For this exercise, print only the lines from the one containing "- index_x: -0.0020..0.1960" through the end of the material below, exactly as given.

-----

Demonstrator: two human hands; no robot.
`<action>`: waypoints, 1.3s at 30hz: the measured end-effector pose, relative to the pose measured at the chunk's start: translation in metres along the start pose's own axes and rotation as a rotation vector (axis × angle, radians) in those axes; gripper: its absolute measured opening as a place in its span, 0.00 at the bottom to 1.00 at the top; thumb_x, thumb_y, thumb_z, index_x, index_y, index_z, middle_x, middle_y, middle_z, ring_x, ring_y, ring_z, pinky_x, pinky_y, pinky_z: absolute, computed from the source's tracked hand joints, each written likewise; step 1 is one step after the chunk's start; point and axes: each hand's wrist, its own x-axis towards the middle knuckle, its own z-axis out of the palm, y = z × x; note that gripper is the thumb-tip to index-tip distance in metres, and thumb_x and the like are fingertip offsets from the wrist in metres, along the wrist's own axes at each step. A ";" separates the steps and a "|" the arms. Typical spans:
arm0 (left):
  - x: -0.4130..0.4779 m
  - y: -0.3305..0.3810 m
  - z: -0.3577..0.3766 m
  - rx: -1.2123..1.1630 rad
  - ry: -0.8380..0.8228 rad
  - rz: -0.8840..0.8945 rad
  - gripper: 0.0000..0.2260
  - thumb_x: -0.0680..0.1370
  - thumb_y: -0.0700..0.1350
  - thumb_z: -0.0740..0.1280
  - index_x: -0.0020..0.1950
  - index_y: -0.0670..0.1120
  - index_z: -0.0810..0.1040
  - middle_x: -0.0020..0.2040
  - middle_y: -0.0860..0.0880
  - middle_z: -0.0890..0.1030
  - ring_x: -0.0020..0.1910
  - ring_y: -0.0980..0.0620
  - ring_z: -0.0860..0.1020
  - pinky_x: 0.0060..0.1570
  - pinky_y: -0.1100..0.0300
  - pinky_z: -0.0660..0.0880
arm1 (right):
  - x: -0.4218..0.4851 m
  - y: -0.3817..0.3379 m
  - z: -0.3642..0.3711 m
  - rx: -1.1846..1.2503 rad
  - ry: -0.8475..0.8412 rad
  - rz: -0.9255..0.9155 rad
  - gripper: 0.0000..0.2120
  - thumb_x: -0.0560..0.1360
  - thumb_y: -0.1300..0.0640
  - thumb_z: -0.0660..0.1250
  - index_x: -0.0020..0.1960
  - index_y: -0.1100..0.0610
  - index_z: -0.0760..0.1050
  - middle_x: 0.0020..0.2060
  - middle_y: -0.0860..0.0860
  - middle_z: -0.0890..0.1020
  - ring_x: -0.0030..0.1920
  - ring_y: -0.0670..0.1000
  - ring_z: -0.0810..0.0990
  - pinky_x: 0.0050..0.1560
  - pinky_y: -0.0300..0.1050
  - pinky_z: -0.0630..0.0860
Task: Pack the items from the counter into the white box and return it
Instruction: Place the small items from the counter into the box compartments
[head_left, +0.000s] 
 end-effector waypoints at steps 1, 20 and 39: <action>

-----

## RESPONSE
  - index_x: -0.0020..0.1960
  - index_y: -0.1100..0.0610
  - index_z: -0.0760..0.1050
  - middle_x: 0.0020..0.2060
  - middle_y: -0.0860..0.0860
  - middle_z: -0.0890..0.1020
  - ring_x: -0.0030..0.1920
  - ring_y: -0.0670..0.1000
  - ring_z: -0.0810..0.0990
  - pinky_x: 0.0050..0.1560
  - pinky_y: -0.0300..0.1050
  - pinky_z: -0.0630..0.0860
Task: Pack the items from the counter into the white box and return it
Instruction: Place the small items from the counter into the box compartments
[head_left, +0.000s] 
 end-effector waypoints at steps 1, 20 and 39: <action>

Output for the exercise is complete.